United States District Court, E.D. New York

February 27, 2018

MUSTAFA VELIC, Plaintiff,
v.
COMMISSIONER OF SOCIAL SECURITY, Defendant.

          MEMORANDUM DECISION AND ORDER

          BRIAN M. COGAN U.S.D.J.

         1. Plaintiff pro se brings this action pursuant to sections 205(g) and 1631(c)(3) of the Social Security Act (the “Act”), as amended, 42 U.S.C. §§ 405(g) & 1383(c)(3), seeking review of a final decision of defendant Commissioner of Social Security which held that plaintiff was not disabled under sections 216(i) and 223(d) of Act and was, therefore, ineligible for Disability Insurance Benefits or Supplemental Security Income. For the reasons set forth below, defendant's motion for judgment on the pleadings is denied and this matter is remanded to the Commissioner for rehearing.[1]

         2. The ALJ determined that plaintiff had five severe impairments: a depressive disorder, an anxiety disorder, arthritis, hyperlipidemia, and COPD. However, he also found that plaintiff had the residual functional capacity to perform light work, although limited to performing simple and repetitive tasks. The ALJ found that plaintiff's medically determinable impairments could reasonably be expected to cause the symptoms he alleged, but that plaintiff's statements regarding the intensity, persistence and limiting effects of these symptoms were not “entirely credible.”

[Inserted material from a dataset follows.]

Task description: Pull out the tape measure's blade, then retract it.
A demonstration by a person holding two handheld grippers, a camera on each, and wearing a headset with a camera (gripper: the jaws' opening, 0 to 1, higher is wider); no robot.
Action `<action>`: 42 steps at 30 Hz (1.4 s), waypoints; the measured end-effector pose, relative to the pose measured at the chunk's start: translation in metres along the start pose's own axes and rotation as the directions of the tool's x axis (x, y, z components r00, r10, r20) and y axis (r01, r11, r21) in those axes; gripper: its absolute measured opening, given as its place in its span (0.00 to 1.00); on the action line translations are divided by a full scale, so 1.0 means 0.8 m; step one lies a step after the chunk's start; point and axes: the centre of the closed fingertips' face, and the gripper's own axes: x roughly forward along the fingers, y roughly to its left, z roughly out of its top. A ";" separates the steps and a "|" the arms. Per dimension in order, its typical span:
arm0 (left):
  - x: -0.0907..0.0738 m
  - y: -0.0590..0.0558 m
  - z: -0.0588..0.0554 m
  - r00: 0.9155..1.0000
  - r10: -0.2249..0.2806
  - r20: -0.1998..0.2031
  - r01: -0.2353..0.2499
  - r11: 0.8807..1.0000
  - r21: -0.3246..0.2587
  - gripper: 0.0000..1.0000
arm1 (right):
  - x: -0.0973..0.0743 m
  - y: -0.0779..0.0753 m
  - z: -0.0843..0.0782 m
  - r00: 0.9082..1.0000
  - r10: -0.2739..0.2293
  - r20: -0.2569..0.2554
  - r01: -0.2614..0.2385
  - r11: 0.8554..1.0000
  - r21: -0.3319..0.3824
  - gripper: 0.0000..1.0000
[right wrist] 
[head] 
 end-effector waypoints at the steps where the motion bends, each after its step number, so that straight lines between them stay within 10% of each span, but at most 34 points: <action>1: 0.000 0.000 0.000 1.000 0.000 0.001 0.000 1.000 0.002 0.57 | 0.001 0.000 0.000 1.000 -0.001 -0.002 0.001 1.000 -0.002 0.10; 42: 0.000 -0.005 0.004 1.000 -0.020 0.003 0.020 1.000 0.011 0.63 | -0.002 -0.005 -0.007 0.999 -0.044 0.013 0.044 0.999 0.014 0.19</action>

         3. The ALJ conceded that the evaluations completed by plaintiff's treating psychiatrists, Dr. Dusan Pekovic[2] and Dr. Miodrag Ristich, were “somewhat consistent” with plaintiff's allegations, but found that these doctors' opinions were “unsupported by the mental status examinations of record.” He noted that the Administrative Record contained “little evidence of treatment for affective disorder, ” but assumed that the treatment began on June 25, 2011 - the date of plaintiff's first visit to Dr. Pekovic. The ALJ then discussed the Progress Notes of plaintiff's first three visits to Dr. Pekovic - characterizing the September 5, 2011, entry as the “last treatment note”-and observed that these treatment notes revealed that plaintiff was benefitting from the medication. The ALJ noted that the Administrative Record did not contain “any further treatment records from 2011 for [his] affective disorder.”

         4. The ALJ decided to give “little weight” to plaintiff's two treating psychiatrists, but elected to give “great weight” to the opinion of consulting psychologist Dr. Haruyo Fujiwaki and “some weight” to the opinions of two psychiatric consultants, Dr. Harvey Barash, and Dr. Mariano Apacible. In so doing, the ALJ did not explicitly consider the qualifications of these professionals, or the frequency, length, nature, and extent of their contacts with plaintiff. This failure is especially notable in this case, in light of the manner in which psychiatric evaluations are conducted and plaintiff's limited English abilities.

         5. Psychiatric examinations, much more than physical examination, require verbal communication. Although plaintiff has lived in the United States since 1997, he grew up and attended school in Bosnia-Herzegovina. His primary language is not English, but Serbo-Croatian. As plaintiff's lawyer informed the ALJ at the start of the hearing, plaintiff has “some difficulty expressing himself in English.” This language difficulty was apparent during the hearing itself, during which plaintiff proved fairly inarticulate and generally responded in phrases rather than complete sentences.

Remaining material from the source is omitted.